In an effort to counteract this issue, the Treasury has laid out four policy responses on debanking. One noteworthy recommendation is directed towards Australia’s four major banks – Commonwealth Bank of Australia (CBA), Westpac, ANZ Group, and National Australia Bank. The authority has advised these banks to publish guidance that would be applicable to crypto exchanges, emphasizing the need for banks to articulate their requirements and risk tolerance regarding crypto services providers.
“The Government expects banks to communicate their requirements to both existing and potential customers clearly and proactively prior to refusing or withdrawing banking services,” the Treasury highlighted in its statement. To ensure the effectiveness of these recommendations, the government plans to collaborate closely with regulators, banks, and the affected sectors.
This move from the Treasury follows recent actions from the CBA – the country’s largest bank – which announced in early June that it would limit certain payments to crypto exchanges due to scam risks. Similarly, Westpac enforced a ban on its customers transacting with Binance, a prominent crypto exchange, in mid-May.
The government’s proactive approach comes at a pivotal moment as Australia is currently hosting Blockchain Australia, a major blockchain and cryptocurrency event. On June 26, a panel at the conference featured executives from all “Big Four” banks in Australia, providing insight into their reasoning for restricting services to crypto exchanges.
“A third of the dollars scammed from Australians involve crypto. It’s the single largest lever that we have to reduce this impact on our customers,” stated Sophie Gilder, CBA’s Managing Director of Blockchain and Digital Assets.

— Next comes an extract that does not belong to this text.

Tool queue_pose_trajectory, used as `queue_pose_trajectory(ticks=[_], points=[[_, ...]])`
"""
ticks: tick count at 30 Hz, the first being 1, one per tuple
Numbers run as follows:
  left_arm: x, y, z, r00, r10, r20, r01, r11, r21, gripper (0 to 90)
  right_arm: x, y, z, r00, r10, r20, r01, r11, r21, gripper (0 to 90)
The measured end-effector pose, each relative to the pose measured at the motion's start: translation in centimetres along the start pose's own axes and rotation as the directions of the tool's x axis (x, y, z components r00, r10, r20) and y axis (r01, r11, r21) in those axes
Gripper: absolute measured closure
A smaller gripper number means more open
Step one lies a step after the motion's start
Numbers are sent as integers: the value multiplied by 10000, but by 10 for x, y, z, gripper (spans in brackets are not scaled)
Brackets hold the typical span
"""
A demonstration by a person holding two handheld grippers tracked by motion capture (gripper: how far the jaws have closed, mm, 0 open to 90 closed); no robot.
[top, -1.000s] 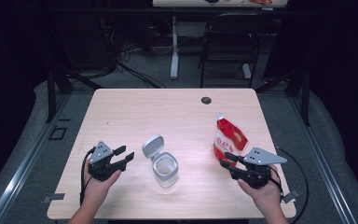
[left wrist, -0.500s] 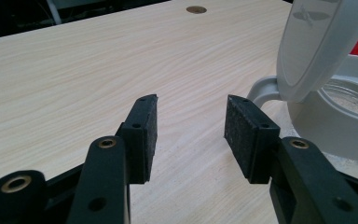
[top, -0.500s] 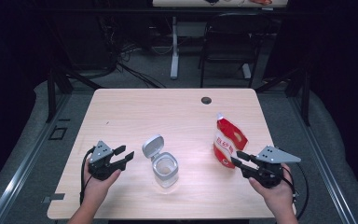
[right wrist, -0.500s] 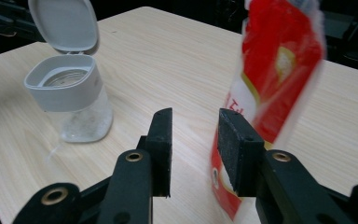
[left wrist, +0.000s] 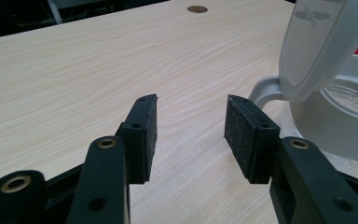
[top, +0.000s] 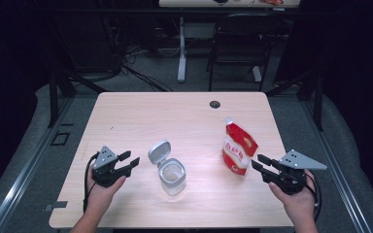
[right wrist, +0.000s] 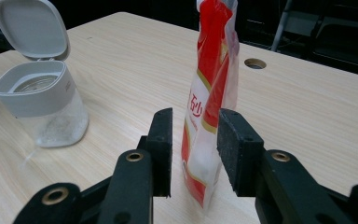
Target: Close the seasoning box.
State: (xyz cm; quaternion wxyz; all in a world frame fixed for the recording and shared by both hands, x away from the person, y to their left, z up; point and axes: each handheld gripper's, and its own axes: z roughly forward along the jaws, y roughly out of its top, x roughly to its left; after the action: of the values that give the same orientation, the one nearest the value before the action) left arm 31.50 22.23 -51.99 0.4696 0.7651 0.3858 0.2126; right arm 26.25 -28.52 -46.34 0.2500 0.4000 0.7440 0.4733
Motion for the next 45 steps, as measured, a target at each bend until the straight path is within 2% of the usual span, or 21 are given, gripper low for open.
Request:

The Treasury’s stance indicates a recognition of the importance of crypto businesses and a determination to maintain a balanced approach between protecting consumers and promoting innovation in the evolving financial landscape. It will be interesting to see how this nuanced approach will shape the future of the crypto industry in Australia, a country recognized for its robust financial sector and increasing interest in digital assets.